● **Assignment**
Establish how many lines in the material include the string "camera" and report it as a lone number.

● **Supplied information**
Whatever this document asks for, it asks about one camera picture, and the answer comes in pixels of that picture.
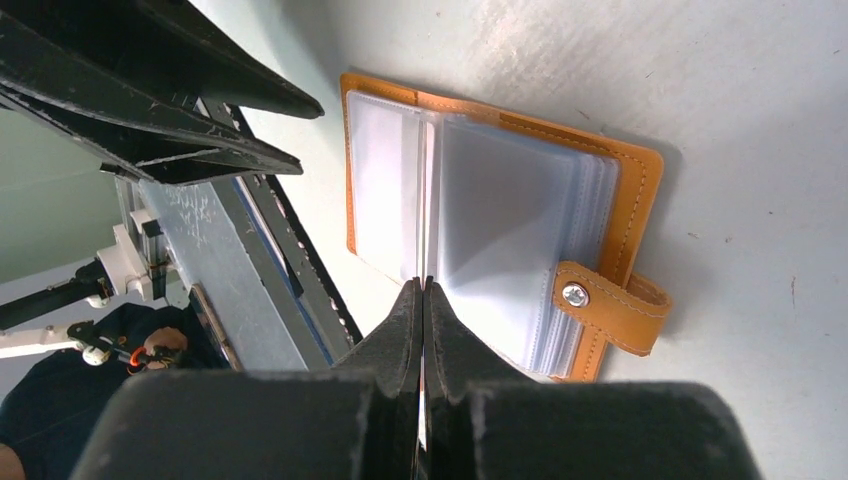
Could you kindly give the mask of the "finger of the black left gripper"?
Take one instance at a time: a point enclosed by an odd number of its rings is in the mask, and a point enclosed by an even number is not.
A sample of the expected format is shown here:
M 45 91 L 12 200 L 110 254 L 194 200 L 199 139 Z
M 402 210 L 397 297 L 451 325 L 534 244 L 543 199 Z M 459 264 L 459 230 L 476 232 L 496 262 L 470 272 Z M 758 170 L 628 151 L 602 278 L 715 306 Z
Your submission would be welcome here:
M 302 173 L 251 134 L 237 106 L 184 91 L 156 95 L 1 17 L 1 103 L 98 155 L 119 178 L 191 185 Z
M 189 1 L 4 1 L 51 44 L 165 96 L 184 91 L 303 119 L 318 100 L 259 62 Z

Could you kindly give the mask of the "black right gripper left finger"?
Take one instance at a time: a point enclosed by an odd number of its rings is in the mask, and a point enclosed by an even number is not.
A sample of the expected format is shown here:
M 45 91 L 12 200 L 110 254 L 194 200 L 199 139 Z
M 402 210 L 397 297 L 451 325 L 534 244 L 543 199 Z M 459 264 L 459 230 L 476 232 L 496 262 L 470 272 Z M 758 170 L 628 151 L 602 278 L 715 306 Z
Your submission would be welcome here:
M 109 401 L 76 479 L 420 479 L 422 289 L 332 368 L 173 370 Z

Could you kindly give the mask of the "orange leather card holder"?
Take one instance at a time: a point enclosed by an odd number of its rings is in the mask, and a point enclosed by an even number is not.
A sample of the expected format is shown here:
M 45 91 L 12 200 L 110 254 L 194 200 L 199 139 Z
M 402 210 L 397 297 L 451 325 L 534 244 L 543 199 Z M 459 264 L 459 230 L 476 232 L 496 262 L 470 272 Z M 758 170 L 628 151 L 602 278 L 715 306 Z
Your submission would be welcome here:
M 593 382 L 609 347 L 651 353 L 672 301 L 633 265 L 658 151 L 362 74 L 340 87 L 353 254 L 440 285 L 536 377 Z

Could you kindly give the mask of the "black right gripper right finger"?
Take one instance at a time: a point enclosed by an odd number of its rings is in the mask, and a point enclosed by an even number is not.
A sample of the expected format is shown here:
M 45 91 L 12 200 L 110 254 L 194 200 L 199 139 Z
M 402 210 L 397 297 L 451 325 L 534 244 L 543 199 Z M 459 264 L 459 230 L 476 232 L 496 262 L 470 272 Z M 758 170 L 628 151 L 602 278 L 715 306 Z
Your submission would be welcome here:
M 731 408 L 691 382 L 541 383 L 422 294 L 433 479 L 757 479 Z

==

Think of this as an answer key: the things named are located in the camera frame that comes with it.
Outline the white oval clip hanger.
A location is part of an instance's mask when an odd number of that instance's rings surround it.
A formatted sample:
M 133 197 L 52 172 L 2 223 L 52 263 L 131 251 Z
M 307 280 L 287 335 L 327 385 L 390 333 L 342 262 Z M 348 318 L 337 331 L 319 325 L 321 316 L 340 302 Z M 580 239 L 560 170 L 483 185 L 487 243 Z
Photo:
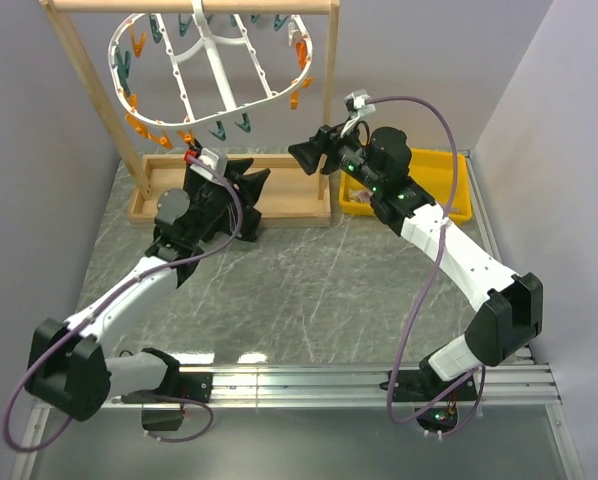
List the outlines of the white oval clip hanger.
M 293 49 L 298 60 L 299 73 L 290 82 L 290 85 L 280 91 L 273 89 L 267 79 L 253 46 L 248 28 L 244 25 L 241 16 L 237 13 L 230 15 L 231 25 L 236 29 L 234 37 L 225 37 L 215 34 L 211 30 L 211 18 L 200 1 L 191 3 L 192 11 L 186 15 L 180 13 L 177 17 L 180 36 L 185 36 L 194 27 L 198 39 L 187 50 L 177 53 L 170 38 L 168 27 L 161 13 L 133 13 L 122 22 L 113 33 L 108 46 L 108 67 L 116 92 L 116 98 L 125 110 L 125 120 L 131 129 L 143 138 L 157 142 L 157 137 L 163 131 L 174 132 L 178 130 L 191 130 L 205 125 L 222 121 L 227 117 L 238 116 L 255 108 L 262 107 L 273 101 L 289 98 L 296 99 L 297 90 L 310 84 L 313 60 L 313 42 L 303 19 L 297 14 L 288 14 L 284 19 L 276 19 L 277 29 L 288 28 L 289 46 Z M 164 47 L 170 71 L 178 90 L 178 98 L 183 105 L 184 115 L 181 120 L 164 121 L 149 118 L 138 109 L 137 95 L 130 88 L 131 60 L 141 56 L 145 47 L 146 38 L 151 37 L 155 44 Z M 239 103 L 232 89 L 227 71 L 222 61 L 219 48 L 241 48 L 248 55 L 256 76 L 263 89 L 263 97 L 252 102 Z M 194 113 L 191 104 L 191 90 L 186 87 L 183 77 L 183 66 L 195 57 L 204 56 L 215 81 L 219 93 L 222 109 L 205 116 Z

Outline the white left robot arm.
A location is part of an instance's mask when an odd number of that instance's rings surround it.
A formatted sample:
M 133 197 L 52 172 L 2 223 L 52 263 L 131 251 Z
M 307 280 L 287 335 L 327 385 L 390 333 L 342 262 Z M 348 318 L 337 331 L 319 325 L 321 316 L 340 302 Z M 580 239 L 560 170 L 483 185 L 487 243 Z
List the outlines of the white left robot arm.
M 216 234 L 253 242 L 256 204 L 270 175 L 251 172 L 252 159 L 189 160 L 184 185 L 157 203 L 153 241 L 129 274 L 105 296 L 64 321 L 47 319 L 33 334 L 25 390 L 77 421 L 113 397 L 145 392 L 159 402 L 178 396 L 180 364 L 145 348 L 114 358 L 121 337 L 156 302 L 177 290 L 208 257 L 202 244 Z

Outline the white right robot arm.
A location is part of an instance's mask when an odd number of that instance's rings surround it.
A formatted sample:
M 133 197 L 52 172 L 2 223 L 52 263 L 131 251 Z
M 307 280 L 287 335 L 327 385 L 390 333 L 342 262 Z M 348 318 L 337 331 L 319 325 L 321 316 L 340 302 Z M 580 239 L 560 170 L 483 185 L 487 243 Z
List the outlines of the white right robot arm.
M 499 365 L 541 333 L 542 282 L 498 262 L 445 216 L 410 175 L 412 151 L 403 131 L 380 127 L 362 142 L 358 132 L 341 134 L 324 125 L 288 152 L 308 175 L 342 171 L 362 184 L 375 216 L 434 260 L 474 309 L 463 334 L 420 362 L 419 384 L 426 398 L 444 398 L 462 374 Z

● **Solution**
2